_Task goal_
Your answer should hold only the line containing "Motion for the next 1" and each line that follows it in the listing, copied exactly.

##### Data for processing #####

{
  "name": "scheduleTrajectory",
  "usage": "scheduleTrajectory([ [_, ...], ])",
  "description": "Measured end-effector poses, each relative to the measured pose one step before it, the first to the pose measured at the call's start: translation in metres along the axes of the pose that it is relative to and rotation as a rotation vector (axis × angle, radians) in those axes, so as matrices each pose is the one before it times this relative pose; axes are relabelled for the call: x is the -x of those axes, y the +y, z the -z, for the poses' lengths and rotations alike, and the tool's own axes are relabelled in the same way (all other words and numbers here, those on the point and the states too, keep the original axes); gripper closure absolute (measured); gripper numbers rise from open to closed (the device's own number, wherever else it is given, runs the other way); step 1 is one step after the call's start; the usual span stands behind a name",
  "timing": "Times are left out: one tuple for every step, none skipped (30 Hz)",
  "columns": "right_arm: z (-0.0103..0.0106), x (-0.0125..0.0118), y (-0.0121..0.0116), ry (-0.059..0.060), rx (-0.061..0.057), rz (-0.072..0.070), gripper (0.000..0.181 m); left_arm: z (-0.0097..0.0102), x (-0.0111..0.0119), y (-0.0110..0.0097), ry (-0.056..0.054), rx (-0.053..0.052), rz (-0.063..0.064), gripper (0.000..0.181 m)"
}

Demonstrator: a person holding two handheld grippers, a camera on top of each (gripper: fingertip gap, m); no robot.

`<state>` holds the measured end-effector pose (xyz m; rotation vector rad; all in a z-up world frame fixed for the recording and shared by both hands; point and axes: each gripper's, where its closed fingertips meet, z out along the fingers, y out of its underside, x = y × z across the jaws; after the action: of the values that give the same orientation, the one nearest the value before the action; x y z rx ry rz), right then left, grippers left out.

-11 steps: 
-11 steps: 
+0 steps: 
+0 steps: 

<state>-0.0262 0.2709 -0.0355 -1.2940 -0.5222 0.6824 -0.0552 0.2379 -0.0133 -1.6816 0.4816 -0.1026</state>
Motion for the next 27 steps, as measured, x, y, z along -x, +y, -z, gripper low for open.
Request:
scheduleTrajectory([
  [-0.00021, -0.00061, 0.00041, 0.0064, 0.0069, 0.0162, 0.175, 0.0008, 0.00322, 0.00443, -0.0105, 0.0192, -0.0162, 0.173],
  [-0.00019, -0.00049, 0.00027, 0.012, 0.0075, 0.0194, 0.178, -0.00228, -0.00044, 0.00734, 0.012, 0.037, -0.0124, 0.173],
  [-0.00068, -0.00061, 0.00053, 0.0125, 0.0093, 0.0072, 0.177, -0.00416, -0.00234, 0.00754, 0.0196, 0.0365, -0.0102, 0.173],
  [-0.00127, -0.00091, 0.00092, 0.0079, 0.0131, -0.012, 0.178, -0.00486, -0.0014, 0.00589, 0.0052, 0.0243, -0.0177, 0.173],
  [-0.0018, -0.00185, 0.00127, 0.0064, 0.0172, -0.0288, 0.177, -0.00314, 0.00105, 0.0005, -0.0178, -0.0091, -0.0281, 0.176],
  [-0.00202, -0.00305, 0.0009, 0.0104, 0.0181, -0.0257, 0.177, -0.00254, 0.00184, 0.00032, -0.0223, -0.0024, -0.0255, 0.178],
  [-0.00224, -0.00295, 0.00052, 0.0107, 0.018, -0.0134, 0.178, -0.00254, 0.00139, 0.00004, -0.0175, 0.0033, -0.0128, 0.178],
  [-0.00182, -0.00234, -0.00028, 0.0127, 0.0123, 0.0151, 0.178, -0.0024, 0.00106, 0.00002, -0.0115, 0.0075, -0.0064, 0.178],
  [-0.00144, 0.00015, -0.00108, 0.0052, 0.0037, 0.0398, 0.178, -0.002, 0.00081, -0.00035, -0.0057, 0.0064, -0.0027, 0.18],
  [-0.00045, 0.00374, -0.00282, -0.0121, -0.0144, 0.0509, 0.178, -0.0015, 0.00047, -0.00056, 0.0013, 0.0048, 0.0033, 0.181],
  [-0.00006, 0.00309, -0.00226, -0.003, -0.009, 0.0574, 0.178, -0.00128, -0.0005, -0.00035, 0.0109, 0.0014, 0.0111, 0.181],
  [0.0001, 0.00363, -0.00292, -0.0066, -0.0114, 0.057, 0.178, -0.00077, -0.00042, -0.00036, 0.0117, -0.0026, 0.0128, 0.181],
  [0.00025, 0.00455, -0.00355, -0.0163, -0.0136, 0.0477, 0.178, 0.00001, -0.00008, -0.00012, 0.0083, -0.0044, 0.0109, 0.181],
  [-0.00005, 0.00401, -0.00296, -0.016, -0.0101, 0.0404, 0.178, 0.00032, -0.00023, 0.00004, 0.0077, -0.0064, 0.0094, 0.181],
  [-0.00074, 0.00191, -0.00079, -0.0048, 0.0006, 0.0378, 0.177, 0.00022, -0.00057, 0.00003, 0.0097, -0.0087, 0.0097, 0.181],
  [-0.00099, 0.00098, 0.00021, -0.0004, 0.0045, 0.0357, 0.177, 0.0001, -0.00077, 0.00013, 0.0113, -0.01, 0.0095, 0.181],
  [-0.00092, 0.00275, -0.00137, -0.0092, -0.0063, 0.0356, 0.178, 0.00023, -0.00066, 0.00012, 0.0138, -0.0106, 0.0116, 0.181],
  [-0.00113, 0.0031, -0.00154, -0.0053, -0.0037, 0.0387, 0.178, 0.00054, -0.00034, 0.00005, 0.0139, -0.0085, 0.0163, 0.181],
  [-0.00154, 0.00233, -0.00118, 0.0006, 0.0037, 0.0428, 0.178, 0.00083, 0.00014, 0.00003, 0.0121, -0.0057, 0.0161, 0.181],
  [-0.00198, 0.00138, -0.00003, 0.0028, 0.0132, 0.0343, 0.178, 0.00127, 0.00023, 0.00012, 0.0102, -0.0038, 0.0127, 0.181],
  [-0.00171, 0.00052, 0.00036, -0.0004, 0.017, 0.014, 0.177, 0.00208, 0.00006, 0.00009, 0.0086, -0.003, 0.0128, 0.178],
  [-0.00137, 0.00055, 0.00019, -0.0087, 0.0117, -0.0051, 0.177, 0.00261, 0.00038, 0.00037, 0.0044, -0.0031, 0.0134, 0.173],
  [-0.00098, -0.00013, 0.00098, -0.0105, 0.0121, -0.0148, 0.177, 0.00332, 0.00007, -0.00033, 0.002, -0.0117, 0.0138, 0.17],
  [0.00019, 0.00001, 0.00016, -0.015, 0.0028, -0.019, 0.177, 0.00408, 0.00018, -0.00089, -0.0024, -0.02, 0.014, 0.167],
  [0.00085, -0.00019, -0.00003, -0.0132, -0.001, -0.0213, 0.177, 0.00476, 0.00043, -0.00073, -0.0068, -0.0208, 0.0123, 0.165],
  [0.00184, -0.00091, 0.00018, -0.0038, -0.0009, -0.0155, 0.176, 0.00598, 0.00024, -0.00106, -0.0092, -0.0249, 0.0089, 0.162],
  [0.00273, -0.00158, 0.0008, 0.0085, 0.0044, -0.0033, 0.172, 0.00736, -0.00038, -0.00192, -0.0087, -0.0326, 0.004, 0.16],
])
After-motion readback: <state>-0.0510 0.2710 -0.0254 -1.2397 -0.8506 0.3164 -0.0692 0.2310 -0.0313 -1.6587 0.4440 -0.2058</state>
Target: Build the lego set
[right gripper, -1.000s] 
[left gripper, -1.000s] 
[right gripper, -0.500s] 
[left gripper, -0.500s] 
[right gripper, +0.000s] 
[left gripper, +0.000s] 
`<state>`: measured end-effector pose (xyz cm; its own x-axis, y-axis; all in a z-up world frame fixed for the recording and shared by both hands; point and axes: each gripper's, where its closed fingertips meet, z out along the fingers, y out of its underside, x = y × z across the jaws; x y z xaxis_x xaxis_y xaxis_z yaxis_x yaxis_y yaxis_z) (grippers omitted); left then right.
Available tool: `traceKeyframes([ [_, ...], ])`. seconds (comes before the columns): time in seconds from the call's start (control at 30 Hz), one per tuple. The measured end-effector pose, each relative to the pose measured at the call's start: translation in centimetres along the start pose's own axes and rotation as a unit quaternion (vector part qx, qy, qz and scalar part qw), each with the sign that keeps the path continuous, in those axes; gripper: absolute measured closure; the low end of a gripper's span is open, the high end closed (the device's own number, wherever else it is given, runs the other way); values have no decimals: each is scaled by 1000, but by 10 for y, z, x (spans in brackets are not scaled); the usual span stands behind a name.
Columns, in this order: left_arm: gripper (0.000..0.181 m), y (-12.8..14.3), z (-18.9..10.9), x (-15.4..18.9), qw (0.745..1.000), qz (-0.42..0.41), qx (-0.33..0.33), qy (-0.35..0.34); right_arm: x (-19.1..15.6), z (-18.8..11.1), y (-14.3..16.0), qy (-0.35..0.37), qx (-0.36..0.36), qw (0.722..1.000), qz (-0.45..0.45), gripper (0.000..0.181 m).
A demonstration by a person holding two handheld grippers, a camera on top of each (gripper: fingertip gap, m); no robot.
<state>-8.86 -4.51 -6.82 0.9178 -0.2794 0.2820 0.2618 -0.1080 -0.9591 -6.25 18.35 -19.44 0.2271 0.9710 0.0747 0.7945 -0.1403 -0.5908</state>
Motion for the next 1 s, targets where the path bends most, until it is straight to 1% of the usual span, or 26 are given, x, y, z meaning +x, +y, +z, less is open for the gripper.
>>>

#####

_Solution for this task_
Motion for the next 1 s, targets where the path bends most, until it is straight to 1% of the usual span, or 26 are given, x, y, z meaning +x, +y, +z, less is open for the gripper.
>>>

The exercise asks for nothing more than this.